WASHINGTON: The Redmond tech giant has moved to make changes quickly under new CEO Satya Nadella, trying to become more nimble and more open to the changing habits and demands of tech users.
Microsoft is wrapping up one of the busiest years it’s ever had.
A little more than a month into 2014, Microsoft announced that Satya Nadella would serve as the third chief executive in its history, taking the reins after 14 years of Steve Ballmer’s leadership.
Microsoft employees and analysts outside the company have spent most of the months since talking about how quickly the company seems to be changing course under its new leadership.
Instead of a play-by-play of Microsoft’s year that was, here’s a quick take on the main ways Microsoft looks different from how it did a year ago. (And for all the headlines about a new direction, there are a couple arenas in which the Redmond tech giant remains the same.)
In April, the company wrapped up its $7.5 billion deal to buy Nokia’s handset unit. The acquisition, the second-largest in Microsoft history, dramatically expanded the company’s footprint in the hardware business.
The aftermath of that deal — as with many corporate marriages of that scale — was characterized by layoffs. Microsoft in July said it would shed 18,000 employees, the largest layoff in company history.
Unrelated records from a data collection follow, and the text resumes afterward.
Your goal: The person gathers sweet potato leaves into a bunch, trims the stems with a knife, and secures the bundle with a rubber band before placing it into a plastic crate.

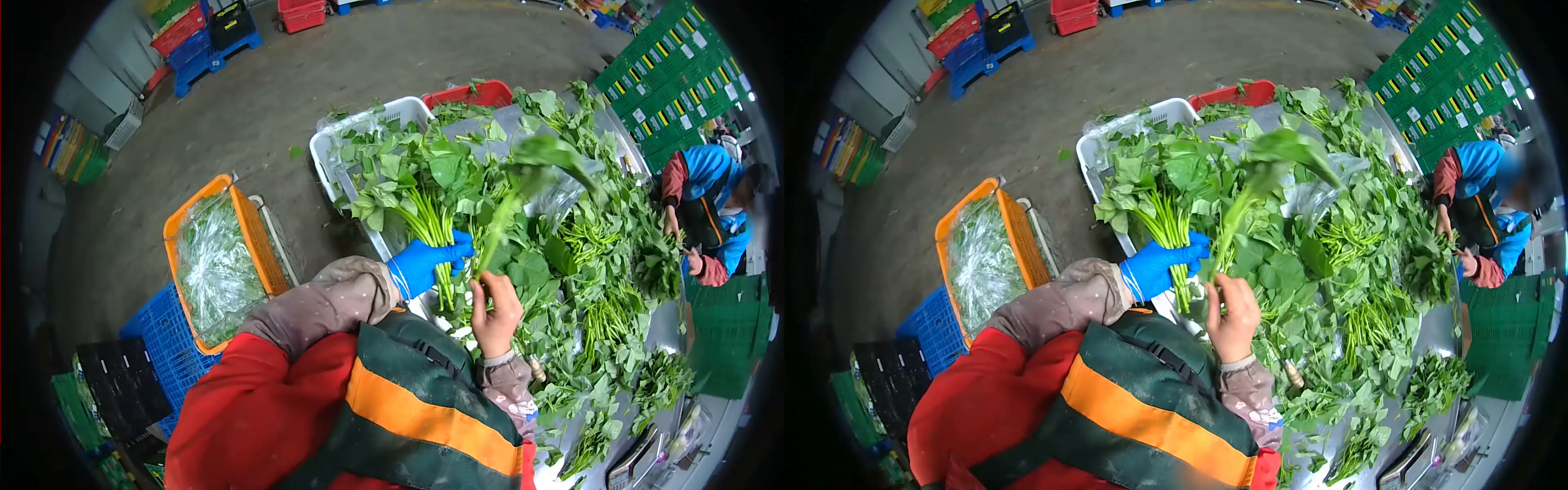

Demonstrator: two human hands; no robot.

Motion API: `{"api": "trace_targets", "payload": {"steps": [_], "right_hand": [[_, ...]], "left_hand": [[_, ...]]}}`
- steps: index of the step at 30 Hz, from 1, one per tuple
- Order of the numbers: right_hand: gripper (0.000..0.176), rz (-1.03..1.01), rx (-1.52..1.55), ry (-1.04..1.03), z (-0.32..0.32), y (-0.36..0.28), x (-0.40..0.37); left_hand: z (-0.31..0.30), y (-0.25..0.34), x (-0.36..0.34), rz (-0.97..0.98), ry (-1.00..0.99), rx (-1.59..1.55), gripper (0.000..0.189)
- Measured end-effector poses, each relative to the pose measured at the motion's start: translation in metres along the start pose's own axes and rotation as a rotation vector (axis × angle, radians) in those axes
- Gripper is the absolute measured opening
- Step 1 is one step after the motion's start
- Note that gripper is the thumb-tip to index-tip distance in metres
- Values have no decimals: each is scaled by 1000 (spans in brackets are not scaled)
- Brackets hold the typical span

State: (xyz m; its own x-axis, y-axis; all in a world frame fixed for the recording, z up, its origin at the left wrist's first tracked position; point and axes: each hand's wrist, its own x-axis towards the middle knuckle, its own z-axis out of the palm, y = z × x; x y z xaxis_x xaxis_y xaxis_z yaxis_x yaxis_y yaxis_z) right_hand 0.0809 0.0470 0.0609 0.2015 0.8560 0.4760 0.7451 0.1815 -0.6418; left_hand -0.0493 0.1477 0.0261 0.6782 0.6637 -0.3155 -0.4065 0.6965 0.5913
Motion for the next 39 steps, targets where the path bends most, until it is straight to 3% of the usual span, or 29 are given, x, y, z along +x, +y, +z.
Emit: {"api": "trace_targets", "payload": {"steps": [3, 4, 7, 11, 12, 15, 16, 19, 21, 23, 25, 26, 27, 29, 31, 35, 36, 39], "right_hand": [[18, -65, -34, -130, 11, 5, -8], [19, -3, -15, -189, 13, 6, -11], [21, 362, 225, -388, 14, 5, -9], [16, 904, 945, -435, 20, 24, -11], [11, 906, 961, -377, 23, 27, -15], [8, 806, 1006, -390, 30, 35, -21], [5, 881, 1038, -317, 29, 26, -19], [3, 541, 863, -296, 22, 26, -20], [4, 510, 880, -220, 7, 25, -18], [6, 497, 1136, -138, -6, 33, -25], [15, 622, 1847, 143, -16, 42, -27], [24, 733, 1975, 354, -23, 33, -16], [20, 822, 1901, 396, -25, 22, -2], [18, 715, 1449, -4, -15, 29, 1], [11, 701, 784, -80, 1, 13, 9], [17, 204, 158, -145, 36, 0, 34], [20, 163, 3, -180, 42, -2, 36], [20, 200, -5, -222, 48, 2, 34]], "left_hand": [[1, 2, -3, 12, 9, 122, 27], [1, 4, -6, 11, 4, 199, 27], [-4, -3, -10, -72, 123, 157, 27], [-17, -12, -8, -33, 55, 221, 31], [-17, -10, -10, -97, 80, 246, 32], [-16, -11, -11, -17, 54, 194, 33], [-15, -10, -11, -2, 87, 143, 32], [-16, 5, -13, -96, 133, -63, 31], [-24, 3, -8, -8, 174, -19, 27], [-39, 3, 0, 156, 161, -5, 25], [-38, 7, 1, 204, 172, 132, 22], [-37, 6, 0, 223, 154, 252, 22], [-36, 4, 0, 240, 134, 372, 22], [-31, -11, 0, 236, 188, 371, 21], [-30, -23, -2, 183, 172, 451, 21], [-33, -49, 2, 307, 292, 695, 24], [-38, -58, 6, 326, 295, 706, 23], [-34, -52, -2, 144, 345, 873, 19]]}}
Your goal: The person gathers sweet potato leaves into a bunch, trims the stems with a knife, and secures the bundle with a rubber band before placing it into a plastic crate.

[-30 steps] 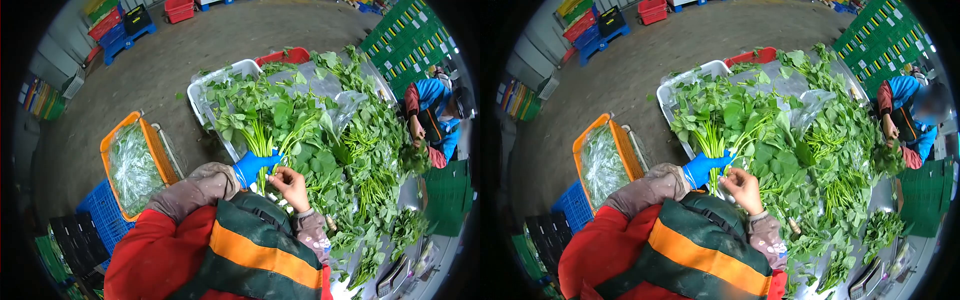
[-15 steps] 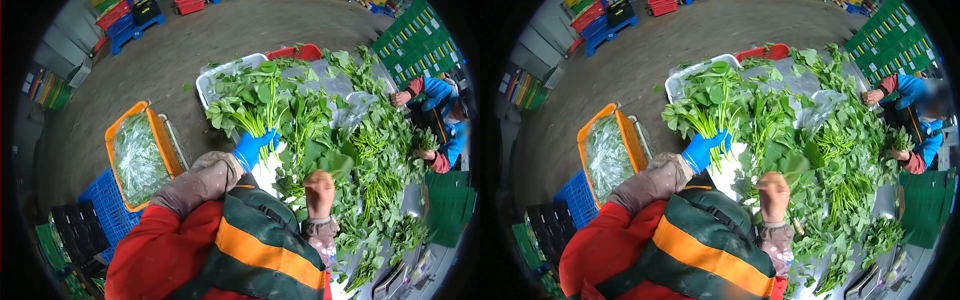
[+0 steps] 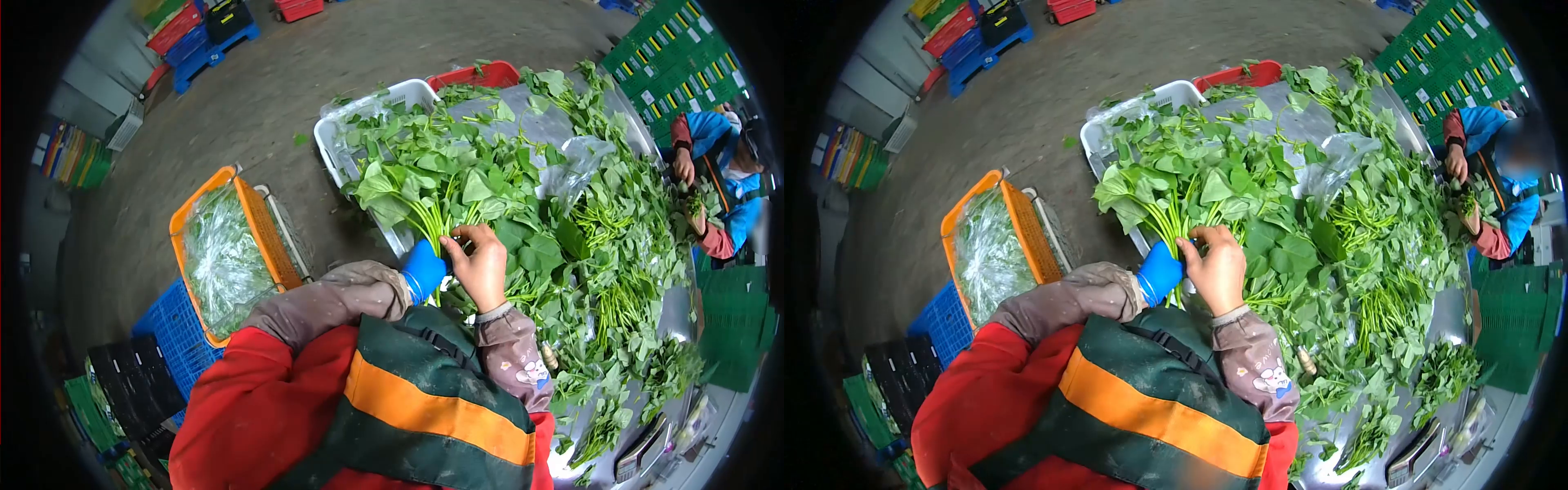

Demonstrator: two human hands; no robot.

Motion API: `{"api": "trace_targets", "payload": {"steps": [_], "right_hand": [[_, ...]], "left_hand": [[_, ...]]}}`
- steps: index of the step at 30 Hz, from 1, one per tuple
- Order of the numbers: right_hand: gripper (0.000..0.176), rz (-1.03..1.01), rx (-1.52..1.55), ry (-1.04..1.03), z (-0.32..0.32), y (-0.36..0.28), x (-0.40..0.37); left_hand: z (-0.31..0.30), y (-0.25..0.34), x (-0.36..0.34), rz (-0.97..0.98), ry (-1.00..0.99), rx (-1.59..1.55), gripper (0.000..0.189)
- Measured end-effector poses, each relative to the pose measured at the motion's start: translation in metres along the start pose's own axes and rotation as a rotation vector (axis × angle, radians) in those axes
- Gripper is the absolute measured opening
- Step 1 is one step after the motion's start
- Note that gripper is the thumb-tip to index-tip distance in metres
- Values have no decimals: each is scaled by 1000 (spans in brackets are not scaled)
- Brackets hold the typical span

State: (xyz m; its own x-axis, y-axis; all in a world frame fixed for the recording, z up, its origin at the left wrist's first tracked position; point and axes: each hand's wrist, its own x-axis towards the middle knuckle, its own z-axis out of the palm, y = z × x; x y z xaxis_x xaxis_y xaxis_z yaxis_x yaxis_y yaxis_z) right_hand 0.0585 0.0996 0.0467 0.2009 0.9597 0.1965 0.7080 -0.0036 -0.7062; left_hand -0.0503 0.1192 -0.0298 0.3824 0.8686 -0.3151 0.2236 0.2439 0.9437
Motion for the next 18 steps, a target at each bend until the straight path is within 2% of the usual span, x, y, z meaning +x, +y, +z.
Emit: {"api": "trace_targets", "payload": {"steps": [3, 6, 10, 13, 16, 18], "right_hand": [[18, 87, 263, 41, 12, 21, -3], [17, 189, 145, 3, 5, 12, -1], [8, 198, 157, 22, 6, 13, -2], [5, 201, 172, 50, 3, 10, -3], [3, 212, 213, 32, 5, 12, -7], [4, 137, 295, 25, 10, 25, -14]], "left_hand": [[1, 5, -7, -16, -100, -215, 22], [7, 2, -6, 58, -111, -285, 29], [8, -1, -8, 40, -131, -352, 33], [6, -4, -6, 18, -153, -284, 32], [5, 2, -9, 8, -110, -337, 30], [1, 4, -7, 16, -128, -364, 30]]}}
About 15 percent of those cuts came in the Puget Sound region, a relatively small blow given that the region was home to about a third of Microsoft’s workforce before the cuts.
Though the layoff was focused on newly redundant arms of Nokia’s business, the cuts extended to units more central to Microsoft, such as marketing and engineering roles and a research facility in Silicon Valley.
To optimists, the scale of the trimming was evidence that Nadella and finance chief Amy Hood were serious about saving money that could later be put to work in faster-growing areas of the company like cloud computing. Pessimists saw a shortsighted effort to appease Wall Street’s hunger for higher margins. And the stock rose strongly.